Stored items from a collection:
___

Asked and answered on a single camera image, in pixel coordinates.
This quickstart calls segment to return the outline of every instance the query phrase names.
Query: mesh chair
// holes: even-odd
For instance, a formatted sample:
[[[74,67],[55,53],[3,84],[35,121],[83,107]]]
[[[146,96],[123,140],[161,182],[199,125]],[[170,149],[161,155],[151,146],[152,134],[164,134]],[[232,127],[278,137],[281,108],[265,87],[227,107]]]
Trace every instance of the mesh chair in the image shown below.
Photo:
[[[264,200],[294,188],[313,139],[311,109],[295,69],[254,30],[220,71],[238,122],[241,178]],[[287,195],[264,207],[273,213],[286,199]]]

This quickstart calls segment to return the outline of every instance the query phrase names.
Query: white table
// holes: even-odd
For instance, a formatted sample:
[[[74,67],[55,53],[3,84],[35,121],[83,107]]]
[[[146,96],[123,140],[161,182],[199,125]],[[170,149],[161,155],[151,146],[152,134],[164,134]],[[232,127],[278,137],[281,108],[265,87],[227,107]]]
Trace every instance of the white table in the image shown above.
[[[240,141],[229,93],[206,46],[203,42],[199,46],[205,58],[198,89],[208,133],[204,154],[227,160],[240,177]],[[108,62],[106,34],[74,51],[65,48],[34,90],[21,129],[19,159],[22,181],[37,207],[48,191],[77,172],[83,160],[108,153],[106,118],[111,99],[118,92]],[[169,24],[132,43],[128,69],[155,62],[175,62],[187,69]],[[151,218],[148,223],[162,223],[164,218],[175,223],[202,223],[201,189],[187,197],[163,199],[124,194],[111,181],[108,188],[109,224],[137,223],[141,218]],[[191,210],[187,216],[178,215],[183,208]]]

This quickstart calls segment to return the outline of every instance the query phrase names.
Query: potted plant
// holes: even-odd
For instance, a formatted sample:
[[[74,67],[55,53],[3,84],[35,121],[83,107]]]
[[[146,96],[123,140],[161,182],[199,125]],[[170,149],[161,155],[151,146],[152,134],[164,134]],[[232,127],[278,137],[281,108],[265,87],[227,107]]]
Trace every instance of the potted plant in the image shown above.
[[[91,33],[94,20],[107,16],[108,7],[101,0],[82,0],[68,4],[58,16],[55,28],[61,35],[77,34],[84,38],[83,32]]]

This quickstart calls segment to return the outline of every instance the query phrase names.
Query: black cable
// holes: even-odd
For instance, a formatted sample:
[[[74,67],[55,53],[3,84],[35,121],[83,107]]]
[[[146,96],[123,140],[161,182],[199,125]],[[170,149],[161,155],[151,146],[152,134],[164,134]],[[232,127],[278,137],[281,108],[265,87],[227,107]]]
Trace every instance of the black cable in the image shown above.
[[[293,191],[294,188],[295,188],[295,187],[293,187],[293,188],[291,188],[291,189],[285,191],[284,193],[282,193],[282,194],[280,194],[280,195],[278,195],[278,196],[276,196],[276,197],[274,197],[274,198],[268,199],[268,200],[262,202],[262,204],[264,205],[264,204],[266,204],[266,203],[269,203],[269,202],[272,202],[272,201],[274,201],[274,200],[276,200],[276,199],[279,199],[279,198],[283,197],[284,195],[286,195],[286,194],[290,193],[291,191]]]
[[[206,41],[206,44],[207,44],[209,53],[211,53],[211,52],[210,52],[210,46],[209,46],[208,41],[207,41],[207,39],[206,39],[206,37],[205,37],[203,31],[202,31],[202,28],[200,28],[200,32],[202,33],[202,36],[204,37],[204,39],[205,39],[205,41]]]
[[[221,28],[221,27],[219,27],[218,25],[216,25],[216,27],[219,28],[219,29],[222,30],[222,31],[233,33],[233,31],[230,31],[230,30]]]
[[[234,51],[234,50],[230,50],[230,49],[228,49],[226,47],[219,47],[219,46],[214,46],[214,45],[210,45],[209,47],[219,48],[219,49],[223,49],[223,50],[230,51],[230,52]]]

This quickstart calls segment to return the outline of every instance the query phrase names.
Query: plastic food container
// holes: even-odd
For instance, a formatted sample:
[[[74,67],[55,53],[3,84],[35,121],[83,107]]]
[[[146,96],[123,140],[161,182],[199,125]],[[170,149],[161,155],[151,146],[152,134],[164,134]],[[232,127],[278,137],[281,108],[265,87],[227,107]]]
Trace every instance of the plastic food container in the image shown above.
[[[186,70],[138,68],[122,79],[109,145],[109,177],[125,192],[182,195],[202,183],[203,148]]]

___

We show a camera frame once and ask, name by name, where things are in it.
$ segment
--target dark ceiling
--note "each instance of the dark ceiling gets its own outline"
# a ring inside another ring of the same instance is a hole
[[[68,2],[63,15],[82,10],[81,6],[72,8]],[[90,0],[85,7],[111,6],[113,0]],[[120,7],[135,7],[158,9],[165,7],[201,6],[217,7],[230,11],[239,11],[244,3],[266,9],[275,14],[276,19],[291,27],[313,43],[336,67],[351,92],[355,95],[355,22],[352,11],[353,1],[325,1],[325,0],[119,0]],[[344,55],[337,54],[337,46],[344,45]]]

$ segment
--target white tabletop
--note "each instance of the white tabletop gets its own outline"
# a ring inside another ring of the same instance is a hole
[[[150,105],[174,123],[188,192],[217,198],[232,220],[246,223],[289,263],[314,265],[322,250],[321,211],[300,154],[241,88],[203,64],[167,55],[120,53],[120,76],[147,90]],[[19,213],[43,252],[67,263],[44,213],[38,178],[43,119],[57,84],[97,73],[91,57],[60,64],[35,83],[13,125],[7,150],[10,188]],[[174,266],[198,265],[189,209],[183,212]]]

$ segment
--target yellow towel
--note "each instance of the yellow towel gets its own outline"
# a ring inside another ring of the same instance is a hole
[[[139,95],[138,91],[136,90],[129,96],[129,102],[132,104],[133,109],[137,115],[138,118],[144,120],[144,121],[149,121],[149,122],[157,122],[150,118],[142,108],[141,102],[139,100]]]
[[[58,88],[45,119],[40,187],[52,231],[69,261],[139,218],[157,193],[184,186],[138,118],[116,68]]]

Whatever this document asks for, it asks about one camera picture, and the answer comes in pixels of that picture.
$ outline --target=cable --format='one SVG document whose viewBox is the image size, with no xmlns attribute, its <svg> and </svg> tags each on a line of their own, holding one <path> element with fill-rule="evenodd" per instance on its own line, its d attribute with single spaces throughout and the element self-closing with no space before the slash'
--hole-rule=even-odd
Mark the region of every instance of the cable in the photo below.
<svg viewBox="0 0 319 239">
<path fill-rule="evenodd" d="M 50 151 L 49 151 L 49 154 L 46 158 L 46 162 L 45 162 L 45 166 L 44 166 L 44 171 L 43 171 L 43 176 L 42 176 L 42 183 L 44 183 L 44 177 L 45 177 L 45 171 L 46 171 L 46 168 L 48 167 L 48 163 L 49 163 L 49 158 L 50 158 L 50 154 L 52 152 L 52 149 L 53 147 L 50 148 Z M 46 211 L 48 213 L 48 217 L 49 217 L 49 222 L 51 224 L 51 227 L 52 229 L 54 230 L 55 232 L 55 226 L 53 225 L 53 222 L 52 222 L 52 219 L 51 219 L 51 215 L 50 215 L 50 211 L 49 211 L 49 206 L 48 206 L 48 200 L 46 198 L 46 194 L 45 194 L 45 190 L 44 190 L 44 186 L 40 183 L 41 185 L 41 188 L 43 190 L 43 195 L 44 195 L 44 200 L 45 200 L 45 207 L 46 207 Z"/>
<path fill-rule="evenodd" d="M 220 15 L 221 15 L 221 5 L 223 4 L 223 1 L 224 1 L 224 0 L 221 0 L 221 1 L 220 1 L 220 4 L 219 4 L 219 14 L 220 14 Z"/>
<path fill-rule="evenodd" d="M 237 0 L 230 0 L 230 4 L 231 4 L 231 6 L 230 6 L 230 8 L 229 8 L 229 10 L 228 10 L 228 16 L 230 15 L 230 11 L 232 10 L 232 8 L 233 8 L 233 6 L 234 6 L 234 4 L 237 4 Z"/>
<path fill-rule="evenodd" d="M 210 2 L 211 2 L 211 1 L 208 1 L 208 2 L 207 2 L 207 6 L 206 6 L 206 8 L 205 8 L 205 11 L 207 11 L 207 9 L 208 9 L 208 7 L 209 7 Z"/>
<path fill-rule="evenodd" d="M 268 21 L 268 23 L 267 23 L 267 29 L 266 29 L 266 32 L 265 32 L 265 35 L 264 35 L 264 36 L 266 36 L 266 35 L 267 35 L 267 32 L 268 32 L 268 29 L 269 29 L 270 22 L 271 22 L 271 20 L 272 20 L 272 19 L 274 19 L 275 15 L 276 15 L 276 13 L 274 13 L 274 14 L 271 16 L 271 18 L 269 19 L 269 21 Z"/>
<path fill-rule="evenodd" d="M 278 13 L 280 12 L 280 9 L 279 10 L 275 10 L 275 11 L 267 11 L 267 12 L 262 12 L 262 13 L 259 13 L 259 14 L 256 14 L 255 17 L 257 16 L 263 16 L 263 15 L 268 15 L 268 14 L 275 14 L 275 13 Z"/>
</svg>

___

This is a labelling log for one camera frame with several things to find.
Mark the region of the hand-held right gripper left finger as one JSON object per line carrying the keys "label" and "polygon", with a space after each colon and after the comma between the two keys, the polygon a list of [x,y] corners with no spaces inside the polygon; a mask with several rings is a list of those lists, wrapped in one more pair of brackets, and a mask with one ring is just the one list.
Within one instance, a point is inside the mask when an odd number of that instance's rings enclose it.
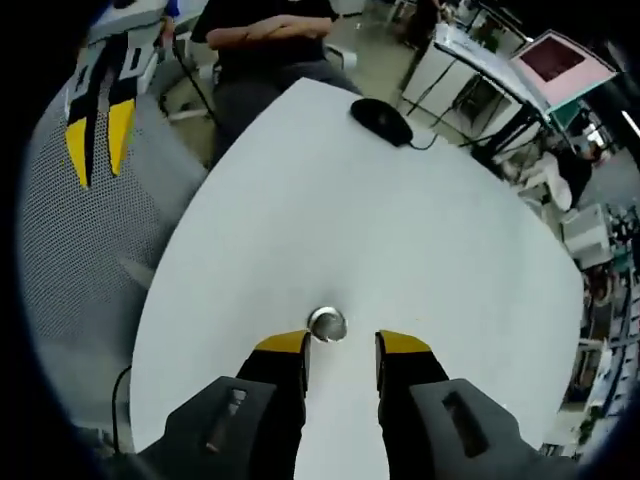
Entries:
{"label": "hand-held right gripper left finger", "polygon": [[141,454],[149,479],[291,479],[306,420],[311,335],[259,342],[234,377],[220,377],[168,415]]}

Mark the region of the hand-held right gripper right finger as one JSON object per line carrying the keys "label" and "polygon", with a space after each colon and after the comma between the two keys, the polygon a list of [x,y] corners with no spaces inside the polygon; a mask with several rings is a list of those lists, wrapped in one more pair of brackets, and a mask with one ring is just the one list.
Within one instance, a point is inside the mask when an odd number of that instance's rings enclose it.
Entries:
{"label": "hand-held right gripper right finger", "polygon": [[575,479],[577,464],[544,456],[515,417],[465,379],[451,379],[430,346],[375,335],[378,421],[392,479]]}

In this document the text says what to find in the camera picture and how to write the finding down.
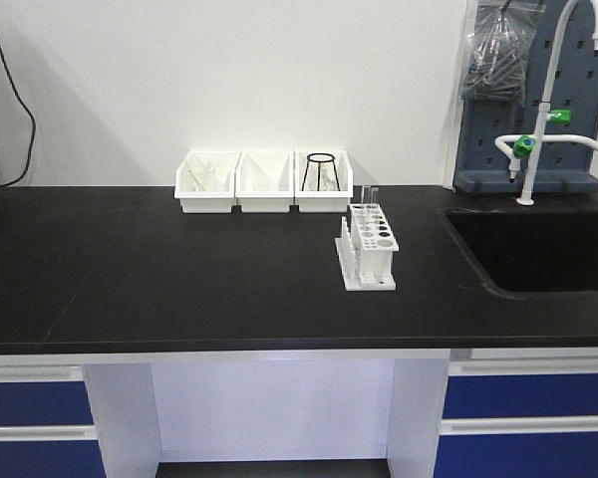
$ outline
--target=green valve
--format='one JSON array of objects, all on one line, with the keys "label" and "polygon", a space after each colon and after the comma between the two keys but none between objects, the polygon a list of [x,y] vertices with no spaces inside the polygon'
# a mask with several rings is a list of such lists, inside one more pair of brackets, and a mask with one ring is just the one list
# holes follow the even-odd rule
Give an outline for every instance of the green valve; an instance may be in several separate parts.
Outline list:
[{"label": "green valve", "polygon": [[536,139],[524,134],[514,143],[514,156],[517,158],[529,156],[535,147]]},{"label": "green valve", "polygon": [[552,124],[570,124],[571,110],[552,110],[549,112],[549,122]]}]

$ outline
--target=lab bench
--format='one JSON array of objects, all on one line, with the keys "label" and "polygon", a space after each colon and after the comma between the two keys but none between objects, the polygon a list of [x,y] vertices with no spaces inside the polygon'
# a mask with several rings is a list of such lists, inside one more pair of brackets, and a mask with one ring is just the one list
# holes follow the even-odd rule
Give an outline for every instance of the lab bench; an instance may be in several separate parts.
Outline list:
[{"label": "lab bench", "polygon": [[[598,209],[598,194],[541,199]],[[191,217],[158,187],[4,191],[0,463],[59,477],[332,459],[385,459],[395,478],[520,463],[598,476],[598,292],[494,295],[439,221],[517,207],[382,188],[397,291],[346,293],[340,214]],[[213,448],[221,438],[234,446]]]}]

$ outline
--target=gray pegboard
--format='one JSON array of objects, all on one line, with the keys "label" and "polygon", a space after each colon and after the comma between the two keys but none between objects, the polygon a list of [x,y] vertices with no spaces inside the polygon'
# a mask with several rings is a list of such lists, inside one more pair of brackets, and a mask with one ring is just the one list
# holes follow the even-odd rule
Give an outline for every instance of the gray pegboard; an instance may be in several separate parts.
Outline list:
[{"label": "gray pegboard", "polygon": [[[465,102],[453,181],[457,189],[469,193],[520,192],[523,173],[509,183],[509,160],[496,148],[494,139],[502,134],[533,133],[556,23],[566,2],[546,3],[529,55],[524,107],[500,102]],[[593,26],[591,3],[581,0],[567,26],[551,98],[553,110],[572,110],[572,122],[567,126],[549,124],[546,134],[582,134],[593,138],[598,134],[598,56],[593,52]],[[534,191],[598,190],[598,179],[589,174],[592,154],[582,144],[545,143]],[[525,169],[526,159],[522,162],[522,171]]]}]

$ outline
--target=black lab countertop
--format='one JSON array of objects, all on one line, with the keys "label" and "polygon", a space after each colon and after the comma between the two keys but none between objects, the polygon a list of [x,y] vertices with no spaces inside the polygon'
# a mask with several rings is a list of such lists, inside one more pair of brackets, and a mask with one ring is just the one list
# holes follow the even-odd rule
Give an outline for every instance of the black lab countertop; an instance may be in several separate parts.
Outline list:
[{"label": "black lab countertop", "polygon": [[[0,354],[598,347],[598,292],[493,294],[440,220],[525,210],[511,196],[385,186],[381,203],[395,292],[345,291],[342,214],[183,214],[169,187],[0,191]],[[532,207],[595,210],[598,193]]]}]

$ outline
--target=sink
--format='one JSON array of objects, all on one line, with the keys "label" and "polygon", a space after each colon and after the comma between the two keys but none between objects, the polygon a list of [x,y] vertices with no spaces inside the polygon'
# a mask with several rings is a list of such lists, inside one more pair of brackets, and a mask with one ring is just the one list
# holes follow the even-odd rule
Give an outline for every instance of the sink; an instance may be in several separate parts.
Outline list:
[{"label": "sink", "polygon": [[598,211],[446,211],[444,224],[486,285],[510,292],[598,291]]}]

___

● Work to complete
What is the number of lines in the data that include "camera"? Respond with that number and no other text.

● Your response
5